- **Exercise aim**
Print the listing exactly as it stands, and skip any pictures in it.

- **Task data**

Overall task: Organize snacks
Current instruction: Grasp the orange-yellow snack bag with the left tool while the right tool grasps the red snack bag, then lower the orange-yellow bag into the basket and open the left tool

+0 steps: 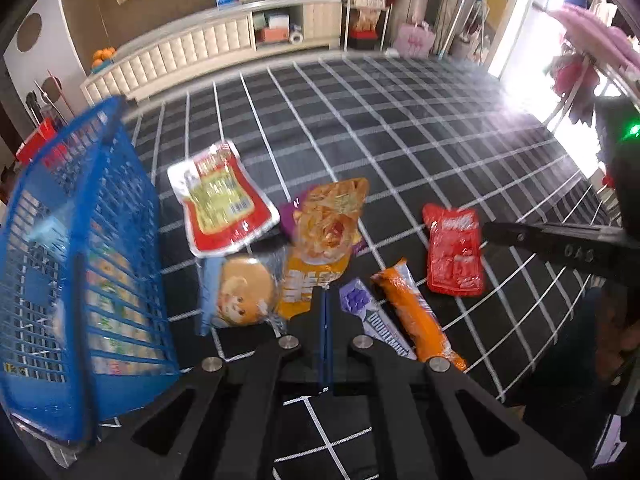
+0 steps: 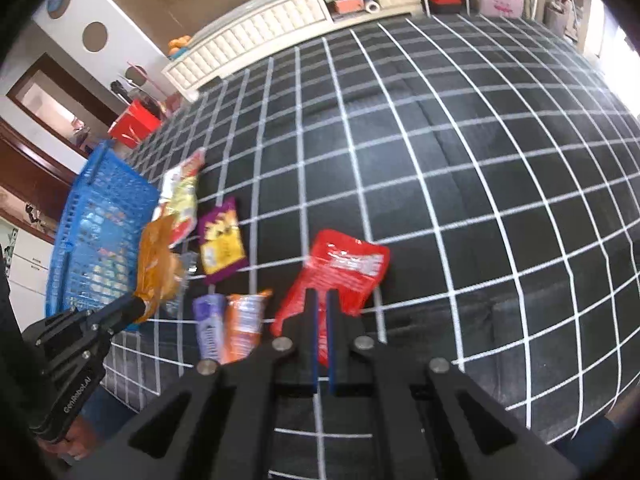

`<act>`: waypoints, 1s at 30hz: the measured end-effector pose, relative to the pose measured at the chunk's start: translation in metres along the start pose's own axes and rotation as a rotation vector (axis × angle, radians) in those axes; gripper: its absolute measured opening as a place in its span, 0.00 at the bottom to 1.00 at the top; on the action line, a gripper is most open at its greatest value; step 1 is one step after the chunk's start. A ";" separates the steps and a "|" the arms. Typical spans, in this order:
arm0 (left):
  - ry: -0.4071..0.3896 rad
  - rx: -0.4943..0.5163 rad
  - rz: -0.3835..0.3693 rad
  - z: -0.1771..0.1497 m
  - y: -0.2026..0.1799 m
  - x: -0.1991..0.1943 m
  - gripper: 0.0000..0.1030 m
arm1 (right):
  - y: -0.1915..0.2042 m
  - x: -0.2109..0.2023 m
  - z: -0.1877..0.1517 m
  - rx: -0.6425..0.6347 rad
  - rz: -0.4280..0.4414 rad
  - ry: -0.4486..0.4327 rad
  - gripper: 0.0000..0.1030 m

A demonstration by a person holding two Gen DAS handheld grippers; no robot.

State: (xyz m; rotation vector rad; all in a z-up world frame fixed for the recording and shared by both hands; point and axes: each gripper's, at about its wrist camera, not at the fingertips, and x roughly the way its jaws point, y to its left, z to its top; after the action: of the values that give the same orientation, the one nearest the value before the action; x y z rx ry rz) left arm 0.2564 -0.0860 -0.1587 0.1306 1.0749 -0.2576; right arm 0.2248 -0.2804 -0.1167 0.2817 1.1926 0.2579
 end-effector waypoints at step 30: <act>-0.158 -0.233 0.148 -0.015 0.129 -0.121 0.00 | 0.013 -0.009 0.005 0.058 -0.003 0.041 0.06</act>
State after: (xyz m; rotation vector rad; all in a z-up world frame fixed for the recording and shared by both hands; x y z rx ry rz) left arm 0.2239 0.0591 -0.0620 -0.0191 0.9261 -0.0077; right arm 0.2256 -0.2711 -0.1028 0.3265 1.2422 0.2282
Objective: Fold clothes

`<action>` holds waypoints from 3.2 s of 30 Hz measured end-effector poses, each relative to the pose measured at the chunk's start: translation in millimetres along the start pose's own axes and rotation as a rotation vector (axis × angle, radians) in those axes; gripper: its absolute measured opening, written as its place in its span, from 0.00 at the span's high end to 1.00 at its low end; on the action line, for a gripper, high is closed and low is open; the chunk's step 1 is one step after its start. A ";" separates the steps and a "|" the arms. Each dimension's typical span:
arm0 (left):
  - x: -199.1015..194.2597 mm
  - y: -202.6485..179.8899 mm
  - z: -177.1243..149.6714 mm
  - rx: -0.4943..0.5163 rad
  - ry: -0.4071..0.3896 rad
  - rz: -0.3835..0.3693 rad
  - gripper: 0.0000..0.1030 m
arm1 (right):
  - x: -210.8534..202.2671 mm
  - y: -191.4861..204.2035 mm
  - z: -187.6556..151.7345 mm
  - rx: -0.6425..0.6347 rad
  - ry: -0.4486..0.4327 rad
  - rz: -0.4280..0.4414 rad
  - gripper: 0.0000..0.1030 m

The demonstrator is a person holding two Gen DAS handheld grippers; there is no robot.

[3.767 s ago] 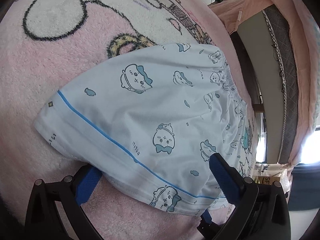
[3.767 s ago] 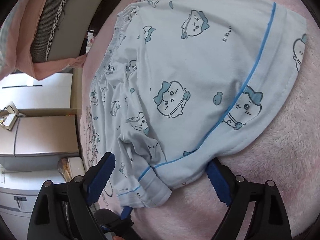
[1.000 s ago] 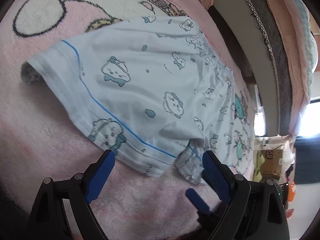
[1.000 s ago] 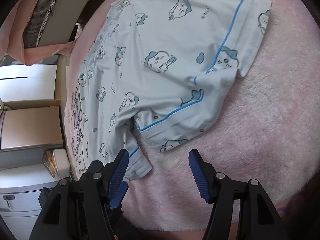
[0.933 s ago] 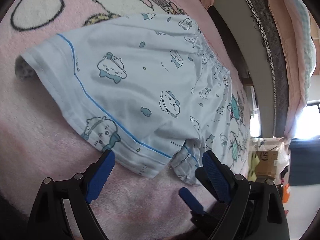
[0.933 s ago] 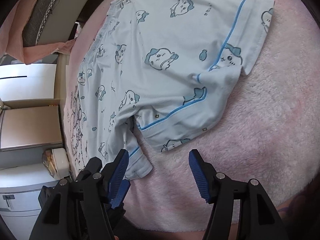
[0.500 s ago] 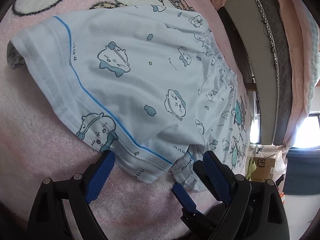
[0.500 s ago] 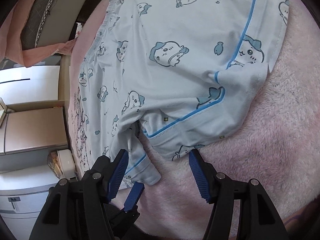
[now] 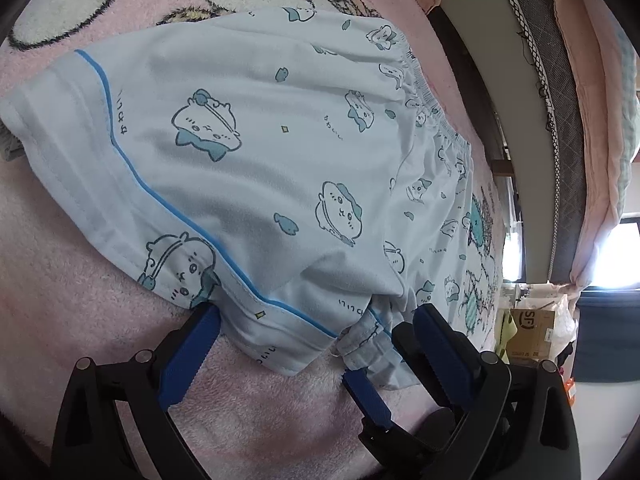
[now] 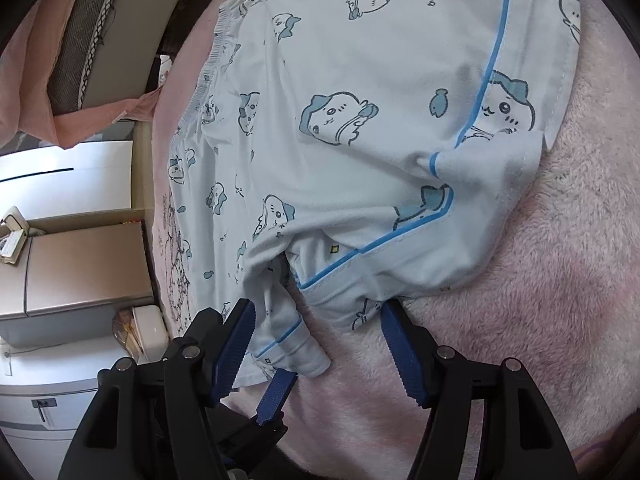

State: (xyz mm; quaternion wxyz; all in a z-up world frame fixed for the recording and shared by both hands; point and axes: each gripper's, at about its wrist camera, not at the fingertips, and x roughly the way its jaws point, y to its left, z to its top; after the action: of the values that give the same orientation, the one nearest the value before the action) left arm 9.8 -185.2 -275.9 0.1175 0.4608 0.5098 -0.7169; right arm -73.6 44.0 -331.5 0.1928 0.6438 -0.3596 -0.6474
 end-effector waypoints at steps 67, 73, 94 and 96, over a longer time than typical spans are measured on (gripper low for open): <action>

- **Exercise answer**
Overall task: Organize snacks
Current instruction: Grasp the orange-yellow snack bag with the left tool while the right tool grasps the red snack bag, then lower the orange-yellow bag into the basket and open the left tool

+0 steps: 
+0 steps: 

`<act>`: waypoints, 1s at 30hz: the measured end-effector pose, relative to the pose measured at the chunk's start: translation in metres along the start pose's own axes and rotation as a rotation vector (axis × angle, radians) in those axes; gripper: its absolute measured opening as a place in its span, 0.00 at the bottom to 1.00 at the top; on the action line, a gripper is most open at its greatest value; step 1 is one step after the chunk's start. A ";" separates the steps and a "|" the arms. Typical spans, in this order:
arm0 (left):
  - ry: -0.4071..0.3896 rad
  - rx: -0.4943..0.5163 rad
  - rz: -0.3835..0.3693 rad
  - z: -0.1771..0.1497 m
  - y: -0.2026..0.1799 m
  - x: -0.1991..0.1943 m
  - gripper: 0.0000..0.1030 m
arm1 (right):
  - y: -0.1915..0.2042 m
  - x: -0.2109..0.2023 m
  - z: -0.1877..0.1517 m
  - rx: -0.6425..0.6347 rad
  - rz: -0.4280..0.4414 rad
  - ry: -0.4486..0.4327 rad
  - gripper: 0.0000..0.1030 m

A demonstration by a person holding two Gen DAS handheld grippers; no robot.

State: (xyz m; rotation vector rad; all in a z-up world frame fixed for the recording and shared by both hands; point and axes: each gripper's, at about its wrist camera, not at the fingertips, and x roughly the way its jaws point, y to its left, z to its top; after the action: of the values that give the same orientation, the one nearest the value before the action; x y z rx ry rz) left arm 0.2564 -0.0860 -0.1587 0.1306 1.0749 -0.2576; right arm 0.2248 -0.2804 -0.1167 0.2817 1.1926 0.2579
 end-effector waypoints at step 30: <act>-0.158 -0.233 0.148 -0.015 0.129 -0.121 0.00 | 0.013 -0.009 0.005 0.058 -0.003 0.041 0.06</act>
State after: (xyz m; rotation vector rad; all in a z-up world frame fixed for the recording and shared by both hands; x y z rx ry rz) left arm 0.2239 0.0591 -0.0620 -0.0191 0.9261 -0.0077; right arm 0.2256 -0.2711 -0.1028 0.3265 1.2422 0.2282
Objective: Fold clothes

`<action>` holds waypoints from 3.2 s of 30 Hz measured end-effector poses, each relative to the pose measured at the chunk's start: translation in millimetres along the start pose's own axes and rotation as a rotation vector (axis × angle, radians) in those axes; gripper: its absolute measured opening, written as its place in its span, from 0.00 at the span's high end to 1.00 at its low end; on the action line, for a gripper, high is closed and low is open; the chunk's step 1 is one step after its start. A ";" separates the steps and a "|" the arms. Each dimension's typical span:
arm0 (left):
  - x: -199.1015..194.2597 mm
  - y: -202.6485..179.8899 mm
  - z: -177.1243..149.6714 mm
  - rx: -0.4943..0.5163 rad
  - ry: -0.4071..0.3896 rad
  - rz: -0.3835..0.3693 rad
  - gripper: 0.0000..0.1030 m
arm1 (right):
  - x: -210.8534..202.2671 mm
  - y: -191.4861..204.2035 mm
  - z: -187.6556..151.7345 mm
  - rx: -0.6425..0.6347 rad
  - ry: -0.4486..0.4327 rad
  - rz: -0.4280..0.4414 rad
  - gripper: 0.0000..0.1030 m

The demonstrator is a person holding two Gen DAS handheld grippers; there is no robot.

[3.767 s ago] 
[3.767 s ago] 
[1.000 s ago] 
[1.000 s ago] 
[0.933 s ago] 
[0.933 s ago] 
[0.500 s ago] 
[0.500 s ago] 
[now] 
[now] 

State: (xyz mm; quaternion wxyz; all in a z-up world frame fixed for the recording and shared by both hands; point and axes: each gripper's, at about its wrist camera, not at the fingertips, and x roughly the way its jaws point, y to its left, z to its top; after the action: of the values that give the same orientation, the one nearest the value before the action) left arm 9.8 -185.2 -275.9 0.1175 0.4608 0.5098 -0.7169; right arm -73.6 44.0 -331.5 0.1928 0.6438 -0.3596 -0.6474
 end-effector waypoints at steps 67, 73, 94 and 96, over a longer time than typical spans are measured on (gripper low for open): <action>

Fully answered, the exercise is complete.